* _YOUR OBJECTIVE_
Select and reproduce each line of the listing below that bears the string "point".

§

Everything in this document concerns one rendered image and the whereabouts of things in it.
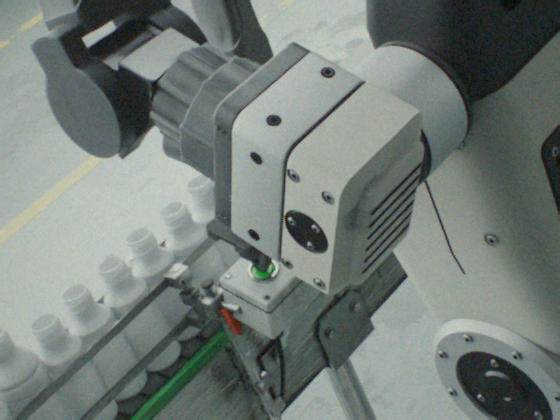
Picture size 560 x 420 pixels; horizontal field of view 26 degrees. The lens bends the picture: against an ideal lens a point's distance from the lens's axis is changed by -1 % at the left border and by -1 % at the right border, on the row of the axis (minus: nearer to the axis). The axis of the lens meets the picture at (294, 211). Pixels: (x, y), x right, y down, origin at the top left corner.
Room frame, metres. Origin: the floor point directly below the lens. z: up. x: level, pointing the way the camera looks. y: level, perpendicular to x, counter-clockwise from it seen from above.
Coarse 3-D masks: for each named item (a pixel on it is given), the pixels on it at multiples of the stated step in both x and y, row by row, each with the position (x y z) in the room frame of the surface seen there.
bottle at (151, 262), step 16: (128, 240) 1.42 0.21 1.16; (144, 240) 1.40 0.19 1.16; (144, 256) 1.39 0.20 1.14; (160, 256) 1.40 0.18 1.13; (144, 272) 1.39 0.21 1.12; (160, 272) 1.38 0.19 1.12; (160, 304) 1.39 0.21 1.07; (176, 304) 1.38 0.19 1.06; (176, 320) 1.38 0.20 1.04; (192, 336) 1.38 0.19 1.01
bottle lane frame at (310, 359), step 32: (352, 288) 1.51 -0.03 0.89; (384, 288) 1.54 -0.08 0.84; (224, 352) 1.37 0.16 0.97; (256, 352) 1.39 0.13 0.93; (320, 352) 1.45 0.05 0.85; (192, 384) 1.33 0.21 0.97; (224, 384) 1.35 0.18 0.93; (288, 384) 1.41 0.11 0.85; (128, 416) 1.30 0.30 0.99; (160, 416) 1.29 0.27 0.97; (192, 416) 1.31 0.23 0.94; (224, 416) 1.34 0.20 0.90; (256, 416) 1.36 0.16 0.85
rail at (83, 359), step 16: (208, 240) 1.42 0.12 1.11; (192, 256) 1.40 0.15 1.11; (160, 288) 1.36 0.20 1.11; (144, 304) 1.34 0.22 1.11; (128, 320) 1.33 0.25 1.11; (112, 336) 1.31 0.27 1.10; (176, 336) 1.35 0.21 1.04; (96, 352) 1.29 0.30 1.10; (160, 352) 1.34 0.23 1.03; (80, 368) 1.27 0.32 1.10; (144, 368) 1.32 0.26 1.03; (128, 384) 1.30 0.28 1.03; (32, 400) 1.23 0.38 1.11; (16, 416) 1.21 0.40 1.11; (96, 416) 1.26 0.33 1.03
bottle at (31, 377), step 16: (0, 336) 1.26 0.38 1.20; (0, 352) 1.25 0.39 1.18; (16, 352) 1.26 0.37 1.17; (32, 352) 1.28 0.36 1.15; (0, 368) 1.25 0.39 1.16; (16, 368) 1.25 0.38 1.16; (32, 368) 1.25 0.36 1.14; (0, 384) 1.24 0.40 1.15; (16, 384) 1.23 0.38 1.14; (32, 384) 1.24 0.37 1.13; (48, 384) 1.26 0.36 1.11; (0, 400) 1.24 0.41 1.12; (16, 400) 1.23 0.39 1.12; (48, 400) 1.25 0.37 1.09; (32, 416) 1.24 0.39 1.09; (48, 416) 1.24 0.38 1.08; (64, 416) 1.26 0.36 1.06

§

* _PROBLEM SOLUTION_
Picture size 560 x 420 pixels; horizontal field of view 26 degrees. The lens bends the picture: against an ideal lens a point's distance from the lens's axis is changed by -1 % at the left border and by -1 % at the right border, on the row of the axis (minus: nearer to the axis). The axis of the lens meets the picture at (294, 211). Pixels: (x, y), x right, y down, origin at the top left corner.
Room frame, metres. Origin: the floor point directly below the lens. z: up. x: level, pointing the way the camera looks. y: level, perpendicular to x, counter-clockwise from it seen from above.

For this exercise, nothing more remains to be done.